Retrieve each line that contains the word "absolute" from the entries below.

***** Given records *****

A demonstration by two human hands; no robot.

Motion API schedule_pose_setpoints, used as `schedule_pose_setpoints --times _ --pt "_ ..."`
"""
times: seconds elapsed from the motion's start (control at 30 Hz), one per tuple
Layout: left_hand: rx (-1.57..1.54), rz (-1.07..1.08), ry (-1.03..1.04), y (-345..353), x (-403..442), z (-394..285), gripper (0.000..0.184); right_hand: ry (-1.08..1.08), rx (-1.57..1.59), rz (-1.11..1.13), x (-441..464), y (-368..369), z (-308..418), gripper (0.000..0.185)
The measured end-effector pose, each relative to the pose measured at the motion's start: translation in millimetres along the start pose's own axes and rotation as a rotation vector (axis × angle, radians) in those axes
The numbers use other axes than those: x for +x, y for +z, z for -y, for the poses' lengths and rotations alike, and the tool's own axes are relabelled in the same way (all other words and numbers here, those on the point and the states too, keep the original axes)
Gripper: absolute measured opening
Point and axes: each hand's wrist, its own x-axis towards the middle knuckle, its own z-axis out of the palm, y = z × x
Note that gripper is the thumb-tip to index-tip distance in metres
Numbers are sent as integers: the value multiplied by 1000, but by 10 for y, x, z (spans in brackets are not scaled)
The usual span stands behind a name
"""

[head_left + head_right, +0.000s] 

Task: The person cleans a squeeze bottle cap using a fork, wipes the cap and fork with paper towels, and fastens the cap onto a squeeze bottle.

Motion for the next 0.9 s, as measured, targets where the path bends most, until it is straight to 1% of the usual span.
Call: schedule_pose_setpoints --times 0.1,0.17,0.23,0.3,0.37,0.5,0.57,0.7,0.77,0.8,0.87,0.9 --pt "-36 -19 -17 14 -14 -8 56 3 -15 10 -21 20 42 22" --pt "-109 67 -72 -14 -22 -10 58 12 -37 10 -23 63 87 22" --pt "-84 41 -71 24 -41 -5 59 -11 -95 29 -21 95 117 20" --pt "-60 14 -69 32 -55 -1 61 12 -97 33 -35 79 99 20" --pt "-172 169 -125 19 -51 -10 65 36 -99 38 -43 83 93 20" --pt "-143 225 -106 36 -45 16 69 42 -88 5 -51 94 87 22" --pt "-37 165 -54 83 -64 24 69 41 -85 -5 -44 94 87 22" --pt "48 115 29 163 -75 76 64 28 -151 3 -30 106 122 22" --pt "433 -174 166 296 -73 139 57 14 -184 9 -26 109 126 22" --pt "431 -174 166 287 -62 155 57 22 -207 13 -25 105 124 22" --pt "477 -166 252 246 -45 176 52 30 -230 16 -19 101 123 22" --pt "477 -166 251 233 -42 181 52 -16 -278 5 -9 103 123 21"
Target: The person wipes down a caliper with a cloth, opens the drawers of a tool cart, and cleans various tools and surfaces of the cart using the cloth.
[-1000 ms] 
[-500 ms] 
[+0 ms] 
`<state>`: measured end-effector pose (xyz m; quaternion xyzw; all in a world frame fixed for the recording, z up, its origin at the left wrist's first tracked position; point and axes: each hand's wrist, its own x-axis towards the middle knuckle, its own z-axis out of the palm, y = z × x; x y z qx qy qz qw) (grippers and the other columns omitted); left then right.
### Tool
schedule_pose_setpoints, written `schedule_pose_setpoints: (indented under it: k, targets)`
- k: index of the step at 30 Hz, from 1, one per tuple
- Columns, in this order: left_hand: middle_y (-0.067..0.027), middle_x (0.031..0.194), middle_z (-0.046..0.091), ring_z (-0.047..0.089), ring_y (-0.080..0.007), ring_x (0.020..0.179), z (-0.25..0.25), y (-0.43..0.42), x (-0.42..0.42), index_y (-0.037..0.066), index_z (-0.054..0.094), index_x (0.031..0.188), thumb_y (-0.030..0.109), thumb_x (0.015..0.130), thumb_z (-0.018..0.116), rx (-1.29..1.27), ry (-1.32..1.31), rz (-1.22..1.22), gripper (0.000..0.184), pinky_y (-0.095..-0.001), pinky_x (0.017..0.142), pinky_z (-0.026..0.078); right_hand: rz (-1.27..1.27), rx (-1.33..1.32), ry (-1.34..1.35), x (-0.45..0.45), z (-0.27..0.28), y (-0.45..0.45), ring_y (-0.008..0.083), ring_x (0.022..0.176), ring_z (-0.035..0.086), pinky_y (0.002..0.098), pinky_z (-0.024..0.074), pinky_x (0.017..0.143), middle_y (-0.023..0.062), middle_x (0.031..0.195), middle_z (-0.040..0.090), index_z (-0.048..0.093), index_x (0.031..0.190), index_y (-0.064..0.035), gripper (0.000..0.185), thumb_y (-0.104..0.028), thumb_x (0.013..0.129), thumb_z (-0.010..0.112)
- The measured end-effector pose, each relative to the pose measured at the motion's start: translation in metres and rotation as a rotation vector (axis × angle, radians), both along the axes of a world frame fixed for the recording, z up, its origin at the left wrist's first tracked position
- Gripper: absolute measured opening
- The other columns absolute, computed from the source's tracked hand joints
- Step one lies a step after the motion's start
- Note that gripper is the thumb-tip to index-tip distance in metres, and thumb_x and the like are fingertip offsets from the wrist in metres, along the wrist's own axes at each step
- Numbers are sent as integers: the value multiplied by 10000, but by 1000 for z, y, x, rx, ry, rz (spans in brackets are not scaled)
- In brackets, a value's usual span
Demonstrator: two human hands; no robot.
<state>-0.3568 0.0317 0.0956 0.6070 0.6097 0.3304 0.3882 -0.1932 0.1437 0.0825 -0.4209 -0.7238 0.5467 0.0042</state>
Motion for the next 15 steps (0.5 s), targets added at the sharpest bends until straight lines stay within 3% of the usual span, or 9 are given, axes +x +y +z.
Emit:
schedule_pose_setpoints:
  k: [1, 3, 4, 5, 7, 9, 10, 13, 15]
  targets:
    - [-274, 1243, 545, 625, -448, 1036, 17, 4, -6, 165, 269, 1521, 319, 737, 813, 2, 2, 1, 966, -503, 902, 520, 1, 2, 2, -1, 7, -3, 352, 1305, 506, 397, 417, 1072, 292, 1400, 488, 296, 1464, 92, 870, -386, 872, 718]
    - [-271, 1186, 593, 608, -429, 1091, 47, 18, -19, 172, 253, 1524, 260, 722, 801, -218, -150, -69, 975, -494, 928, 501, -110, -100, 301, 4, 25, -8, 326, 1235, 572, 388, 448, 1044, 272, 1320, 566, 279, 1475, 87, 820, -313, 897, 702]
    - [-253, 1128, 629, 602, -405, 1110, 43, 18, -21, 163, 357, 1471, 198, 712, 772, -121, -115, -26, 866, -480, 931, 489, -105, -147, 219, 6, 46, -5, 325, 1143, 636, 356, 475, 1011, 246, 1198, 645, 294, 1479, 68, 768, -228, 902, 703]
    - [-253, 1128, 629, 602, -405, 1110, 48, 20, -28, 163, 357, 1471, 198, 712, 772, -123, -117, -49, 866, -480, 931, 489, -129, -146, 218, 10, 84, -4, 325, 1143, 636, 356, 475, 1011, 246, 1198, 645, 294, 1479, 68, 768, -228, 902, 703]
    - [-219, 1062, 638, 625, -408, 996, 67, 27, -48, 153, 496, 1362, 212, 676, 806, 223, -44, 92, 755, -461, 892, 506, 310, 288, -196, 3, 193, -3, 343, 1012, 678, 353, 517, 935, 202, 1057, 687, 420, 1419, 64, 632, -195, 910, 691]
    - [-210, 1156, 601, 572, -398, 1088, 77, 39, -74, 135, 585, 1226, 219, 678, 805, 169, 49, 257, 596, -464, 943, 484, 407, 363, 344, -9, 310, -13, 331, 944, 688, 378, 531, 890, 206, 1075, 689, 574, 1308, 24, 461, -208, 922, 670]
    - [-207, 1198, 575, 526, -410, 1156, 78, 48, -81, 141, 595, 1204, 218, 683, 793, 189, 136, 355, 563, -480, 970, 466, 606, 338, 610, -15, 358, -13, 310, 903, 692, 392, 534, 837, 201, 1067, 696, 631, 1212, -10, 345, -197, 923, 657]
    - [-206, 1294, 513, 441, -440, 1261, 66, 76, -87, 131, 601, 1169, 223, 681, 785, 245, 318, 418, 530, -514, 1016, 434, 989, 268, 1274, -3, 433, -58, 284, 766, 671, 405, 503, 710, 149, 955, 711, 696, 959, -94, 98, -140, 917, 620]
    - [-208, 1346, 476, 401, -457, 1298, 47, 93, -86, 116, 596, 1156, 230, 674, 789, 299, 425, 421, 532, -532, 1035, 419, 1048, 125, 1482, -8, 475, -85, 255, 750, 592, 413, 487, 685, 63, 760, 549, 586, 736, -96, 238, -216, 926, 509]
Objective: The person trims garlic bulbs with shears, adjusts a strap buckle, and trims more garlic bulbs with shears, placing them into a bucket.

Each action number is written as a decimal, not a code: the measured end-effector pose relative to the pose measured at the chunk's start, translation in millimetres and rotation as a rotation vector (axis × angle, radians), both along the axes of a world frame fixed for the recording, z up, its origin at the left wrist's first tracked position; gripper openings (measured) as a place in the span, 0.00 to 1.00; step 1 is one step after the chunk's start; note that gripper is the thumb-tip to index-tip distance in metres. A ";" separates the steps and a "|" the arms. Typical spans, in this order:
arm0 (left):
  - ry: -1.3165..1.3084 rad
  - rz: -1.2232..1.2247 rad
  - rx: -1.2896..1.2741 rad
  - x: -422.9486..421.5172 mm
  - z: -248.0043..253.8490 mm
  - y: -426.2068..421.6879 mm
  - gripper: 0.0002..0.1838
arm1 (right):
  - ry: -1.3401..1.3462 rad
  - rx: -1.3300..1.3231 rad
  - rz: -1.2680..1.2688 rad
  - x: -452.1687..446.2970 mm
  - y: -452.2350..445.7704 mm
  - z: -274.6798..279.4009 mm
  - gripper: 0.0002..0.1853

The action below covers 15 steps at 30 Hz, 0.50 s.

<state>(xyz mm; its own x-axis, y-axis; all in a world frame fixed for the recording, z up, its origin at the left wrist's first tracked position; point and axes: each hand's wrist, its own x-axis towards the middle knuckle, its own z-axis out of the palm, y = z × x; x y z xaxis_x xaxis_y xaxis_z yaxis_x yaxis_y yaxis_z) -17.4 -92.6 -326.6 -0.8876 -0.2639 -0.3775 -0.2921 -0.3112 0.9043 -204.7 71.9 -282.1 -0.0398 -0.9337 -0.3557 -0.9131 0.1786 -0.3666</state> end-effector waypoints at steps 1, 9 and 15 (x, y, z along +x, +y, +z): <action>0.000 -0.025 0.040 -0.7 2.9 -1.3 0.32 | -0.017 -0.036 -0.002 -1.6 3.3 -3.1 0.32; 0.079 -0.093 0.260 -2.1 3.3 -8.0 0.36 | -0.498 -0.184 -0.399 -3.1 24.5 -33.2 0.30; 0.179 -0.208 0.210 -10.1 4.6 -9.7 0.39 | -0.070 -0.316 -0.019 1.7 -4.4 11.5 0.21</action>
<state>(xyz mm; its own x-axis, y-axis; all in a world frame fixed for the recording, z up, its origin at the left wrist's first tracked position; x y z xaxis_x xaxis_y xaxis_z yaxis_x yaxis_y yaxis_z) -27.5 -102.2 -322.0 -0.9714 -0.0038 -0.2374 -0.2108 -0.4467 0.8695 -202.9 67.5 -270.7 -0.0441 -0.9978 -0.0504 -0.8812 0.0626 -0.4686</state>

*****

**Response to the exercise**
Gripper: absolute measured opening
- Gripper: absolute measured opening
- The other columns absolute, computed from the source's tracked hand joints

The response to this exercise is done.